**WORK TO COMPLETE:** Search the records below for the string "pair" and copy each line where it turns up.

**DATA SHOWN:**

· · ·

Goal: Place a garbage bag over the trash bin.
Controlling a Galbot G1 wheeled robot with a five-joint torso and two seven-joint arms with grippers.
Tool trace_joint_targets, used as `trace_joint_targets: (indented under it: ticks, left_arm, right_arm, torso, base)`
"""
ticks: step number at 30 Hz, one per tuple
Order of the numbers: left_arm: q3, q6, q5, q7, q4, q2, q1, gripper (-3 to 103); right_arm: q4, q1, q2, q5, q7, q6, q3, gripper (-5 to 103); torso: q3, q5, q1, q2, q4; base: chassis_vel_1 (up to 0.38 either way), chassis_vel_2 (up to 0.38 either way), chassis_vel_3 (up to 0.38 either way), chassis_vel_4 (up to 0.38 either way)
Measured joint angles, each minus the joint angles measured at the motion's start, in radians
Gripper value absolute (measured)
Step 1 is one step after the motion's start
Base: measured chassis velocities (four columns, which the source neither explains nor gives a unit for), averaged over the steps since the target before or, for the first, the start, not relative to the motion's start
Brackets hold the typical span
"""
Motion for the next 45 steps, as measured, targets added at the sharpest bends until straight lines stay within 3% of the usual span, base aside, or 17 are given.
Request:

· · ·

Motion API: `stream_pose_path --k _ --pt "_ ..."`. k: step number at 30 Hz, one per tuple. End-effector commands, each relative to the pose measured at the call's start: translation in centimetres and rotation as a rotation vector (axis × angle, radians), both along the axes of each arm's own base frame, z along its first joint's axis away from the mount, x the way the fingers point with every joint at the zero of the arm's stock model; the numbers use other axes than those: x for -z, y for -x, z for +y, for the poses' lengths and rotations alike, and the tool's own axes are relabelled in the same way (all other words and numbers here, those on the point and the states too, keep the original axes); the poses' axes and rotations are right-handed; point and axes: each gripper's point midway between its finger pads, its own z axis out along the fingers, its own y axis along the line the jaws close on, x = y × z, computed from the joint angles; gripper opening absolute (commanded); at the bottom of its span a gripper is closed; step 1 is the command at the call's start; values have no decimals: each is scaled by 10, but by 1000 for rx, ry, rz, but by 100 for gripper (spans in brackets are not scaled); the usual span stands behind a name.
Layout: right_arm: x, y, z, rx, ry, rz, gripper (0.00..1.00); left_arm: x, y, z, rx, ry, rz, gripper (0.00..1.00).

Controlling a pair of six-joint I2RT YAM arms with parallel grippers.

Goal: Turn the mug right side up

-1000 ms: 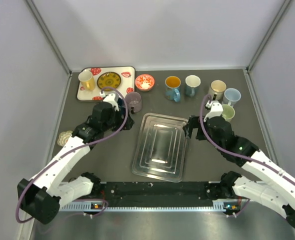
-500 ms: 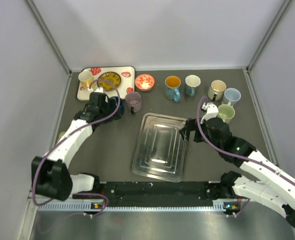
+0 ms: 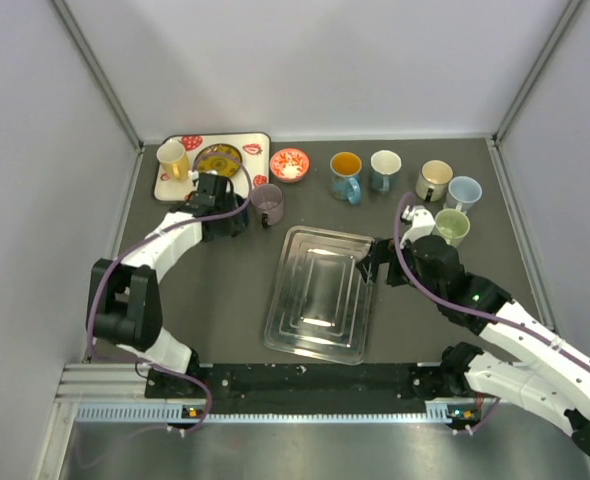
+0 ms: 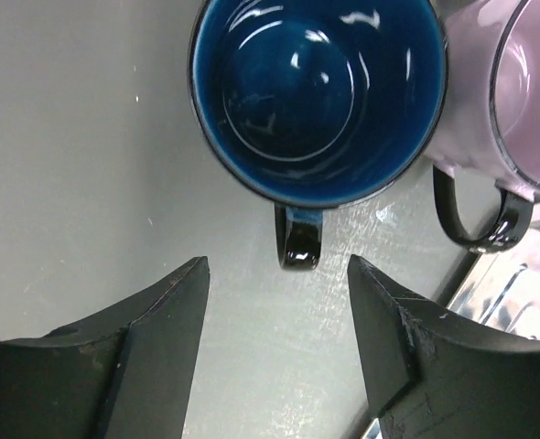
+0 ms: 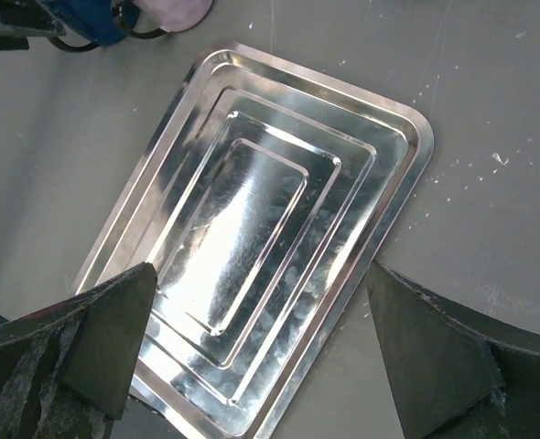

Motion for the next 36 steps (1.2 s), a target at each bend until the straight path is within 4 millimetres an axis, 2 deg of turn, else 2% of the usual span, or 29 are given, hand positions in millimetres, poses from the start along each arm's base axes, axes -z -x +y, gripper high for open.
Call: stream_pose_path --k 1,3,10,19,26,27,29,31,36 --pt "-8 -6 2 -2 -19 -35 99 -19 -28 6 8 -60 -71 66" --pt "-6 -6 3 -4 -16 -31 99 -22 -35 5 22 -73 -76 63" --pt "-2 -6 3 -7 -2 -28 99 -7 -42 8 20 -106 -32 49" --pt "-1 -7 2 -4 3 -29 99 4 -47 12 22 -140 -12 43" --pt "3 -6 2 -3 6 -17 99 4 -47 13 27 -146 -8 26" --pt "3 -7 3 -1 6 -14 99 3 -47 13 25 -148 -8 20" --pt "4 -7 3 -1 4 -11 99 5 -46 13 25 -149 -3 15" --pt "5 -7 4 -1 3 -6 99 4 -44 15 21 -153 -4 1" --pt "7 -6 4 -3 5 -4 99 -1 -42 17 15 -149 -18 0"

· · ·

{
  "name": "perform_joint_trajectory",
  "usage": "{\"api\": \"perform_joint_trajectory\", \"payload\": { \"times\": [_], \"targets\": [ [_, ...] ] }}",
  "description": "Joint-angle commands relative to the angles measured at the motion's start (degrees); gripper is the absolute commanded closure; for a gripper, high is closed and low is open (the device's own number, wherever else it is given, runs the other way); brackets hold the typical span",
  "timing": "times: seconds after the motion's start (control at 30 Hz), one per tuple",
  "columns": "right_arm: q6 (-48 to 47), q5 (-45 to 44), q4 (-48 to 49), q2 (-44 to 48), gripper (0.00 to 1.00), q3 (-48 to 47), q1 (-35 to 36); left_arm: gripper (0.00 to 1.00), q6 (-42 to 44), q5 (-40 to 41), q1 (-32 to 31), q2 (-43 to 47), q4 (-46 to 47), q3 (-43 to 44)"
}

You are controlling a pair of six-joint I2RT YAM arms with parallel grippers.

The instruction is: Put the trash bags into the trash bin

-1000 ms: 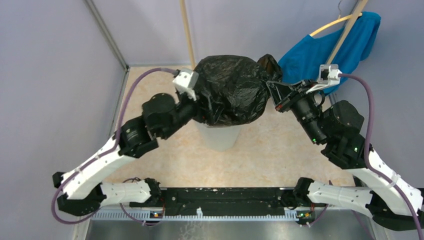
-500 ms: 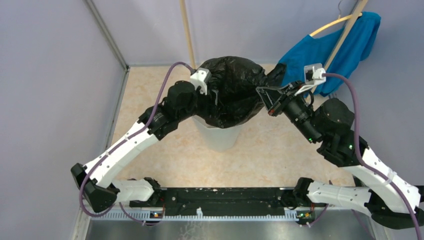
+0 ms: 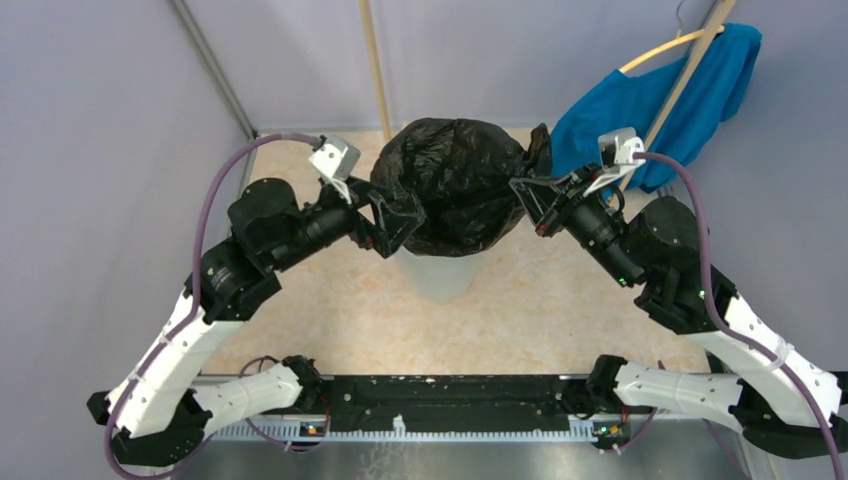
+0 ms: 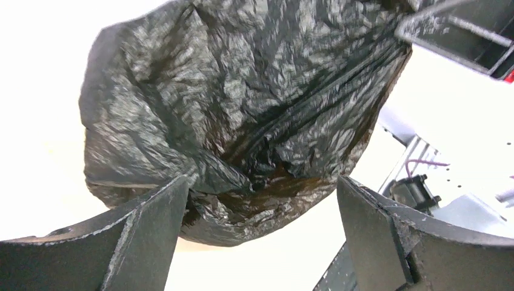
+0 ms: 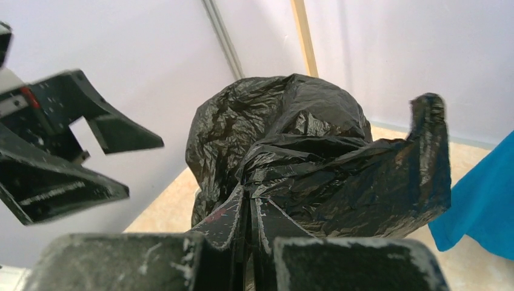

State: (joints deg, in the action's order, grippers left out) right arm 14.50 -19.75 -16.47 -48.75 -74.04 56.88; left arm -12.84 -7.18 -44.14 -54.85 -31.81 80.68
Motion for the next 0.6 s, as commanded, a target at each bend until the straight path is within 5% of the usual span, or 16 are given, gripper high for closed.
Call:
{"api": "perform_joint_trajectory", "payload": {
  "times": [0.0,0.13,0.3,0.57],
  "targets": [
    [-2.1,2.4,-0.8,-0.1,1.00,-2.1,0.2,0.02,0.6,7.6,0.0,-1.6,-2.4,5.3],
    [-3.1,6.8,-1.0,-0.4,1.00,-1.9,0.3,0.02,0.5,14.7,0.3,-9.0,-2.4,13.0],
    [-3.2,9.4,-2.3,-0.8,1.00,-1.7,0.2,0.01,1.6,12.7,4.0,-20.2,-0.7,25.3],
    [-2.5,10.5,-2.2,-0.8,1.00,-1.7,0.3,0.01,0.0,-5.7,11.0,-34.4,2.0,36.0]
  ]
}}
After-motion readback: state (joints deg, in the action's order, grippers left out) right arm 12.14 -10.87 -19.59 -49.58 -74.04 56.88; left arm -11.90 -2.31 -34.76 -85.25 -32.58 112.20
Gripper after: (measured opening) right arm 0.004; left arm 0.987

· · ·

**RESULT BELOW:**
Controlling a pair of six-joint I2RT YAM arms with parallel grippers.
You are controlling a pair of six-joint I2RT YAM arms with parallel grippers.

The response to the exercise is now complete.